As far as defense goes, Favre consistently benefited from having better defenses protect his leads and get him the ball back. In Favre's 16 seasons as a starter, his defenses have averaged about 12th in the league in scoring defense. Marino's averaged 15th in the league. Also remember that for a majority of Favre's career there were more than 30 teams in the league, while for a majority of Marino's career there were only 28 teams in the league, making his defense's average rank of 15 a bottom-half unit.
In Favre's career, he has benefited from 7 top-10 scoring defenses and a dozen top-15 defenses. Marino had only 5 top-10 and 7 top-15 scoring defenses.
The importance of a running game also cannot be overlooked when judging a QB. If a team is no threat to run the ball, the opposing defense can drop more people into coverage to protect against the pass. Having an effective running game is a QBs best friend.
Well, during Marino's career, the Miami ground game was the prime example of inconsistency. The Dolphins had ten different leading rushers over Marino's 17 year career. Marino had only a single season with a running back who gained over 1,000 yards.
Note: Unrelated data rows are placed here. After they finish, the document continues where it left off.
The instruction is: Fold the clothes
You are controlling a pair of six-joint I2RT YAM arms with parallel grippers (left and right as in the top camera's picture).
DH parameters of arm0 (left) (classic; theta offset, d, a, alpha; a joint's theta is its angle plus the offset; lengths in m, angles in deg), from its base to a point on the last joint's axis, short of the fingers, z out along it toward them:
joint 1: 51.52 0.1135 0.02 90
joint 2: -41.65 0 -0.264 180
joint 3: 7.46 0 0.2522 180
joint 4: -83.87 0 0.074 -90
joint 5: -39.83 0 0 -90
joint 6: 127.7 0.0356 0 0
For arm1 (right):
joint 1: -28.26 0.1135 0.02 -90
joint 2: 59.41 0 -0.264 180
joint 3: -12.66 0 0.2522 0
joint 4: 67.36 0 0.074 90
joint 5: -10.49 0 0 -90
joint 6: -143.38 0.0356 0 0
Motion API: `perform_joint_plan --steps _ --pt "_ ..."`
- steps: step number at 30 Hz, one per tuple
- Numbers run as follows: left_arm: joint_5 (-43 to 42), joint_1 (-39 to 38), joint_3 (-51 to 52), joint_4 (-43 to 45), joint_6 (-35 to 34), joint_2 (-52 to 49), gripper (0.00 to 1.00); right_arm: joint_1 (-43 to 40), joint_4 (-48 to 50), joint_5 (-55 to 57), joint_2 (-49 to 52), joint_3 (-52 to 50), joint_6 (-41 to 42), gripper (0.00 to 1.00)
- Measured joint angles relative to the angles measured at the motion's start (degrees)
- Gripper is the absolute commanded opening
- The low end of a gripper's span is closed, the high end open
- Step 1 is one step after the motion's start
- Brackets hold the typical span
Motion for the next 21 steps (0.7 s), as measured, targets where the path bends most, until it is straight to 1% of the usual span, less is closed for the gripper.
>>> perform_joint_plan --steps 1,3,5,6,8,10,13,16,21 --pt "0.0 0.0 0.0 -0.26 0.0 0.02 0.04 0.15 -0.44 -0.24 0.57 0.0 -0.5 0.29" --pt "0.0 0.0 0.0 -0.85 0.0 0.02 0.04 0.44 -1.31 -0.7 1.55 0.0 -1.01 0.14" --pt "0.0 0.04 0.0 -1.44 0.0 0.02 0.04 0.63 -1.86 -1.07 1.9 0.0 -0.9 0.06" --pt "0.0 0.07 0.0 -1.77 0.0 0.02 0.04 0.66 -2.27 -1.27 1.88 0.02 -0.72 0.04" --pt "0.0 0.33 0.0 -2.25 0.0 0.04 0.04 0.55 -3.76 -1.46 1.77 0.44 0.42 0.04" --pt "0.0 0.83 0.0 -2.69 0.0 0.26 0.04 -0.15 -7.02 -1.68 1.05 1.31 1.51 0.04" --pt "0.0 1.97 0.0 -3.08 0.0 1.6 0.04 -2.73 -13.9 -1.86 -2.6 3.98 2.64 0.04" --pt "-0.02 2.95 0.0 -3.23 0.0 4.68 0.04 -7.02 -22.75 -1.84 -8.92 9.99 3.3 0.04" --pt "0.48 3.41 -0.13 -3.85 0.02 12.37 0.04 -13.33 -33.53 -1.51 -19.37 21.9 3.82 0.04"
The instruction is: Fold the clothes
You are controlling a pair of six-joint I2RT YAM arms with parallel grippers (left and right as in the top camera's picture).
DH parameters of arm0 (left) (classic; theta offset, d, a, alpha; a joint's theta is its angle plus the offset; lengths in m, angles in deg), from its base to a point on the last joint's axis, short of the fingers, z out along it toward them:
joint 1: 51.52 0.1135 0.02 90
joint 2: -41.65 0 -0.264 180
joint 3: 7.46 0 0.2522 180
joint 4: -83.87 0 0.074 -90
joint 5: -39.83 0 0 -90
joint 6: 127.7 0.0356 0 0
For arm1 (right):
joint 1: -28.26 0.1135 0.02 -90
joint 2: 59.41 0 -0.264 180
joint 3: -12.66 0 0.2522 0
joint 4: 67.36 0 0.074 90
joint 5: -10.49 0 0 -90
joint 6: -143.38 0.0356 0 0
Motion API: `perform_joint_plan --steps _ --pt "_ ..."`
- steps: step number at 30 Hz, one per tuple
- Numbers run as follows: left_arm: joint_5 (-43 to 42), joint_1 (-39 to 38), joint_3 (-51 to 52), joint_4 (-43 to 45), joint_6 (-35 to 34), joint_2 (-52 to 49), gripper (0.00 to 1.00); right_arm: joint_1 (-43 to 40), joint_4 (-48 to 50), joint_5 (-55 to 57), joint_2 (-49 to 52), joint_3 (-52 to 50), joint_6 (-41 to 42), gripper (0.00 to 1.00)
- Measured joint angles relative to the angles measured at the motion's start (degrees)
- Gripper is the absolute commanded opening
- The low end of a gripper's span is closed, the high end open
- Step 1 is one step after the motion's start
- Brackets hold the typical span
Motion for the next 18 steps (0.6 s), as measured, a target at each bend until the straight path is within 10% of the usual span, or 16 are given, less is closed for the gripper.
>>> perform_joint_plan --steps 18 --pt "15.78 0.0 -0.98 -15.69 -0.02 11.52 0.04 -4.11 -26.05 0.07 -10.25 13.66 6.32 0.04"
Just one season!
In comparison, Favre has benefited from three separate 1,000 yard rushers, who put up a combined nine 1,000+ yard seasons. From 1999-2004, Green Bay had six consecutive years with a 1,000+ yard rusher.
Essentially, I am arguing for the ranking criteria of the greatest QBs of all time to include both statistical achievements and contextual achievements and to throw out team achievements like Championships.
One need only to look at Favre's most recent game against the Giants, in which he played horribly and essentially threw the game away for his team by making the kind of stupid mistakes that have become synonymous with his style of play. Those were not isolated incidents. That is how Favre plays the game. As Tarkenton said, great QBs simply do not play like that.
Marino may not hold the records any longer, but the way he played the game will never change - and that level of quarterback play remains far and away the best this game has ever seen.